__YOUR TASK__:
The expected output is the complete data, reproduced exactly.

__SUPPLIED INFORMATION__:
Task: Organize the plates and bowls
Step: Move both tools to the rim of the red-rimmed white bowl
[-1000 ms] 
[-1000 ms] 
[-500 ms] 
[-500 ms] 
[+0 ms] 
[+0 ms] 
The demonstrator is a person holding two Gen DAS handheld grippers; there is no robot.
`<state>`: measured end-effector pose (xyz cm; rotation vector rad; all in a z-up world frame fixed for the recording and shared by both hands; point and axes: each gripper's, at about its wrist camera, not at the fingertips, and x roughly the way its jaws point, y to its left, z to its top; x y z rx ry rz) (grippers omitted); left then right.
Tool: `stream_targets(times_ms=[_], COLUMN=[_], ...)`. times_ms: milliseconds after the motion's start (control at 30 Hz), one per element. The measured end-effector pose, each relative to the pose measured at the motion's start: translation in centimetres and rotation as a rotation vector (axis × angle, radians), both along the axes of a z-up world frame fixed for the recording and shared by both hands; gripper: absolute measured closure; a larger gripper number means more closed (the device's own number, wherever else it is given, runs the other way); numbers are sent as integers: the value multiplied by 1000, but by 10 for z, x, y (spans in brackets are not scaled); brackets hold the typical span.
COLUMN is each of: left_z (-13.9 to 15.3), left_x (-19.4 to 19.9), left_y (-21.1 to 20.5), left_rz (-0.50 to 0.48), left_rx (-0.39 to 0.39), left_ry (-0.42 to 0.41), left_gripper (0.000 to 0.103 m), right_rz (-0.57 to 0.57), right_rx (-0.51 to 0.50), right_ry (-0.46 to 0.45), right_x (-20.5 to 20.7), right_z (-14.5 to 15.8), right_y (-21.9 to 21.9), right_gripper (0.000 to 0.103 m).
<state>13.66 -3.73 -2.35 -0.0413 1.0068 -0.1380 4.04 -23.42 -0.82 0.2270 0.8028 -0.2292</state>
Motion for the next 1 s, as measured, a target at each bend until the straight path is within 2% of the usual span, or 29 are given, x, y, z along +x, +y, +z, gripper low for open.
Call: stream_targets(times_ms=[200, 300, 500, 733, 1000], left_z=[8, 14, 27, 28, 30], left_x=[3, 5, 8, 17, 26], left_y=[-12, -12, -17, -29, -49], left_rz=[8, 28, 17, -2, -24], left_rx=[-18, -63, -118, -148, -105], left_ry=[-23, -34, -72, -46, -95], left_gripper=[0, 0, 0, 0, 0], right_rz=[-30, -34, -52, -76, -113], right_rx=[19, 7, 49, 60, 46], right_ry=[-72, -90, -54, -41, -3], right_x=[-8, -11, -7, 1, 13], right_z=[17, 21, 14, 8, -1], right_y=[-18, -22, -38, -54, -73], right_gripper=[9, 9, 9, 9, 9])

__SOLUTION FOR THIS TASK__:
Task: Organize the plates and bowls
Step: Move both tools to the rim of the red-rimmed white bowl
[-1000 ms] 
[-1000 ms] 
[-500 ms] 
[-500 ms] 
[+0 ms] 
[+0 ms] 
The demonstrator is a person holding two Gen DAS handheld grippers; there is no robot.
`<state>`: measured end-effector pose (xyz cm; rotation vector rad; all in a z-up world frame fixed for the recording and shared by both hands; point and axes: each gripper's, at about its wrist camera, not at the fingertips, and x roughly the way its jaws point, y to its left, z to its top; x y z rx ry rz) (grippers omitted); left then right.
Tool: `stream_targets(times_ms=[_], COLUMN=[_], ...)`. times_ms: milliseconds after the motion's start (control at 30 Hz), one per element. The measured end-effector pose, each relative to the pose measured at the motion's start: translation in centimetres and rotation as a rotation vector (axis × angle, radians), both along the axes of a z-up world frame fixed for the recording and shared by both hands; gripper: absolute measured closure; a larger gripper number means more closed (the device's own number, wherever else it is given, runs the other way); numbers are sent as integers: the value multiplied by 1000, but by 10 for z, x, y (spans in brackets are not scaled); brackets hold the typical span.
COLUMN is each of: left_z (-13.9 to 15.3), left_x (-19.4 to 19.9), left_y (-21.1 to 20.5), left_rz (-0.50 to 0.48), left_rx (-0.39 to 0.39), left_ry (-0.42 to 0.41), left_gripper (0.000 to 0.103 m), right_rz (-0.57 to 0.57), right_rx (-0.51 to 0.50), right_ry (-0.46 to 0.45), right_x (-20.5 to 20.7), right_z (-14.5 to 15.8), right_y (-21.9 to 21.9), right_gripper (0.000 to 0.103 m).
<state>13.66 -3.73 -2.35 -0.0413 1.0068 -0.1380 4.04 -23.42 -0.82 0.2270 0.8028 -0.2292</state>
Motion for the next 1 s, as measured, a target at each bend until the straight path is within 2% of the usual span, or 29 are given, x, y, z along +x, +y, +z, gripper low for open.
Call: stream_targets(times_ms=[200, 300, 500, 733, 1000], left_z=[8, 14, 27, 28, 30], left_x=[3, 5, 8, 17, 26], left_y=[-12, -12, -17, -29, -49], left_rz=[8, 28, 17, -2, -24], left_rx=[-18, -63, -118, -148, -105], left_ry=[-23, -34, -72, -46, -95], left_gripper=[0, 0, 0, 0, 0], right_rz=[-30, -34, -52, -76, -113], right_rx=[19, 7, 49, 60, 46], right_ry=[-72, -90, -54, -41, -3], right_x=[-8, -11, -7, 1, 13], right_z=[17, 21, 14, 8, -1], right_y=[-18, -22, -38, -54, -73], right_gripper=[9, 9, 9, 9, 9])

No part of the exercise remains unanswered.